» TASK DIRECTIONS:
Work through the data line by line, gathering every line that has the word "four".

....

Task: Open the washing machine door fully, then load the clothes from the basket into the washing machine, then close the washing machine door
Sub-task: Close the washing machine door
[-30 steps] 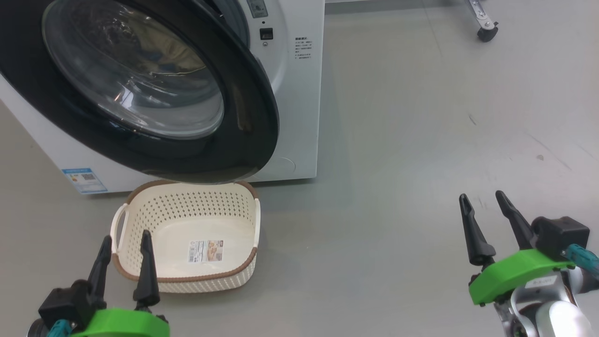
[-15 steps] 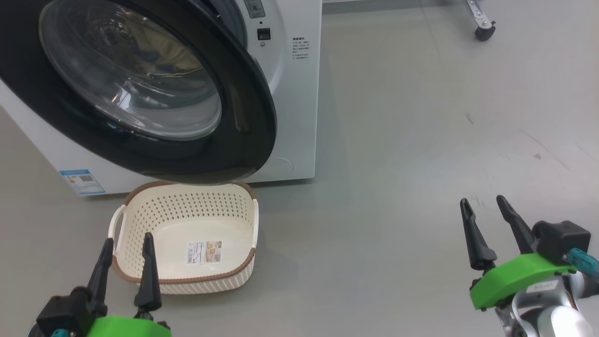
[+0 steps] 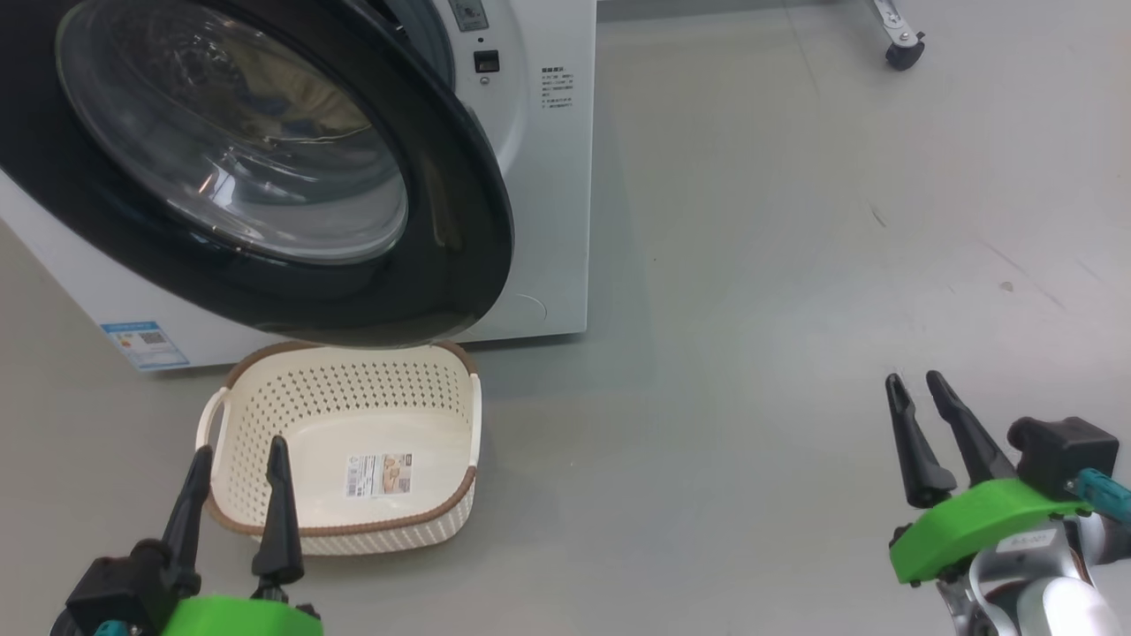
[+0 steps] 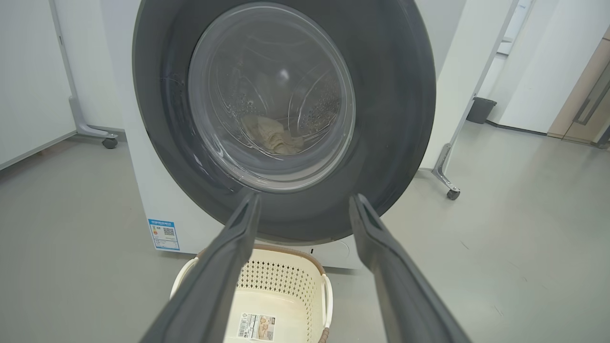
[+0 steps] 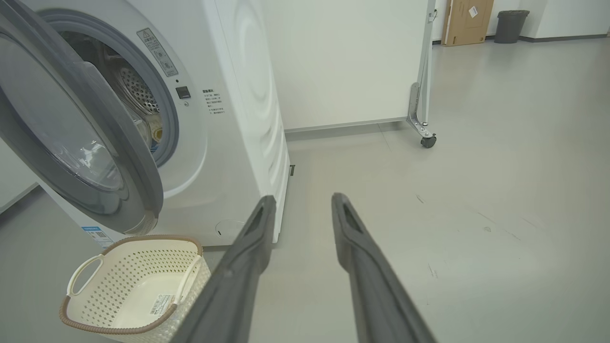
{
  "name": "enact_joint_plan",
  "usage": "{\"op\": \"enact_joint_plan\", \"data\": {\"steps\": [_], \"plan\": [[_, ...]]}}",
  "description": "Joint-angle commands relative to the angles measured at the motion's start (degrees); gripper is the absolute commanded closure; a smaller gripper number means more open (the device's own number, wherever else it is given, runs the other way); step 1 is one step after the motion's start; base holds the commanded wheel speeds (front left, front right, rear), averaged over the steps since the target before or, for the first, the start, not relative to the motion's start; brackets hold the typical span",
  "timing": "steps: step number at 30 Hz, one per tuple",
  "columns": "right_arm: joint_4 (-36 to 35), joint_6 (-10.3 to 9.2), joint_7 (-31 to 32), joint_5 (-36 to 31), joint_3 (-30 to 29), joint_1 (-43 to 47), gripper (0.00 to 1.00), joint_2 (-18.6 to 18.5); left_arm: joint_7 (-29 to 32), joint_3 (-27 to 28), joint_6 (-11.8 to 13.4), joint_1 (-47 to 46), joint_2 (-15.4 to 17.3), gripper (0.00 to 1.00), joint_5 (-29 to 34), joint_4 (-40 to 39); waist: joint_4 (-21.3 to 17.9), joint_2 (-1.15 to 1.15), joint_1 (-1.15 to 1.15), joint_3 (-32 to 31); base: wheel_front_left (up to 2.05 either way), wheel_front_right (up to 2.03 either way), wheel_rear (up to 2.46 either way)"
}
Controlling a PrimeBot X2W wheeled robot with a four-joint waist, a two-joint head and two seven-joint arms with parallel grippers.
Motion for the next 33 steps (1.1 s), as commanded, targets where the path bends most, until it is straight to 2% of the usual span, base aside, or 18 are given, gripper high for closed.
{"op": "enact_joint_plan", "data": {"steps": [1,2,17,25,33], "plan": [[-1.8,0.1,-0.1,0.3,0.8,-1.9,0.82,-0.4,-0.5,2.1,0.5,-2.2,1.5,0.0,0.2,-2.3,0.1,0.0,0.0,0.1,0.0,0.0,0.0],[-1.8,0.1,-0.1,0.4,0.8,-1.9,1.0,-0.4,-0.5,2.1,0.5,-2.2,1.5,0.0,0.2,-2.3,0.1,0.0,0.0,0.1,0.0,0.0,0.0],[-0.3,0.1,-0.4,0.4,1.0,-5.7,1.0,-0.4,-0.5,1.1,0.8,-2.8,1.4,0.0,0.5,-2.9,1.7,0.0,0.0,0.9,0.0,0.0,0.0],[3.5,0.1,-1.3,0.8,2.7,-11.2,1.0,-0.4,-0.4,0.1,0.5,-3.8,1.2,0.0,0.8,-2.7,4.2,0.0,0.0,1.7,0.0,0.0,0.0],[9.0,0.1,-2.9,0.5,4.9,-20.1,1.0,-0.4,-0.4,-1.5,-0.7,-6.0,0.4,0.0,0.6,-1.1,8.5,0.0,0.0,2.6,0.0,0.0,0.0]]}}
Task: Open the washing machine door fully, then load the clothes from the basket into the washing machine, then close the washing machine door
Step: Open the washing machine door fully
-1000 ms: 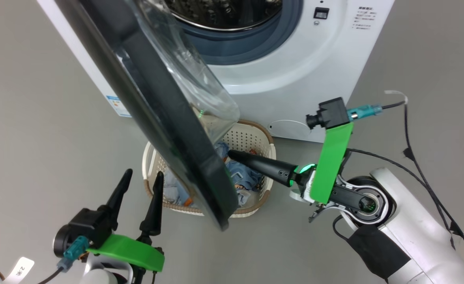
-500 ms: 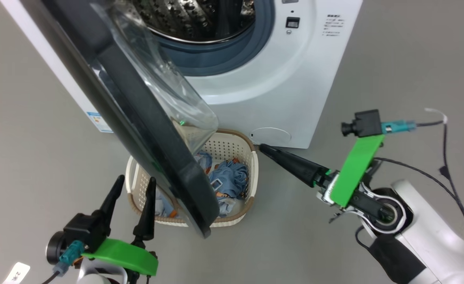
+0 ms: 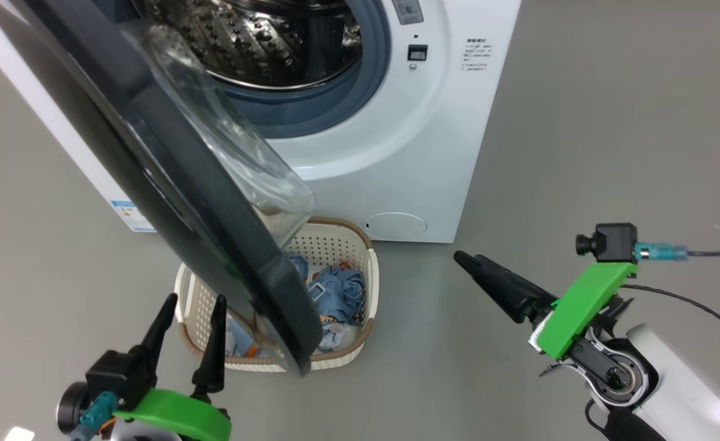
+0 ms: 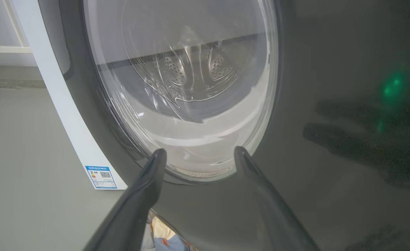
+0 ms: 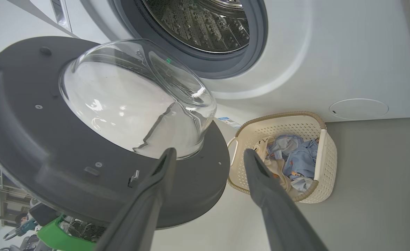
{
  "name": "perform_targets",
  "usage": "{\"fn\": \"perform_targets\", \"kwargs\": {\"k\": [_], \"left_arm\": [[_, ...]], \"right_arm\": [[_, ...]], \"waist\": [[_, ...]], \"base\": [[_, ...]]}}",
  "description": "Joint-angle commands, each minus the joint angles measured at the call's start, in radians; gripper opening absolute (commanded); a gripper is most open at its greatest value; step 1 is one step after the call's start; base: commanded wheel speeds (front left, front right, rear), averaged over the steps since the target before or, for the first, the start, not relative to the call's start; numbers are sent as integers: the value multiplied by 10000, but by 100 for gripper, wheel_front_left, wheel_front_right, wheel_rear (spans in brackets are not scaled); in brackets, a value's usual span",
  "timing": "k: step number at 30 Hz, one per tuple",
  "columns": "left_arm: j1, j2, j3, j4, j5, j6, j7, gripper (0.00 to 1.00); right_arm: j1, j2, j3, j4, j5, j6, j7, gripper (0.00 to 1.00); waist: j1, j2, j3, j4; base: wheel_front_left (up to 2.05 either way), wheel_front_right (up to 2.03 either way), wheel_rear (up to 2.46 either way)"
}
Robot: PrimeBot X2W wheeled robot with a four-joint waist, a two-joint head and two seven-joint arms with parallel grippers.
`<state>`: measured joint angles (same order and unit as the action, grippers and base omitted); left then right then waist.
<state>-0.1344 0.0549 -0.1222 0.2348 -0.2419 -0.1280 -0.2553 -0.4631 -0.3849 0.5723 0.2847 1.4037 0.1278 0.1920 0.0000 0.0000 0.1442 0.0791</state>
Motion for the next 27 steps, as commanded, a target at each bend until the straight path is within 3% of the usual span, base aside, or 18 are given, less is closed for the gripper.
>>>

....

» RESPONSE TO THIS EXERCISE:
Controlling a PrimeBot X2W wheeled robot with a four-joint waist, a two-joint head and two seven-joint arms with parallel grippers.
Robot: PrimeBot X2W wheeled robot with a four-joint waist, a two-joint head and two seven-joint arms with parallel grippers.

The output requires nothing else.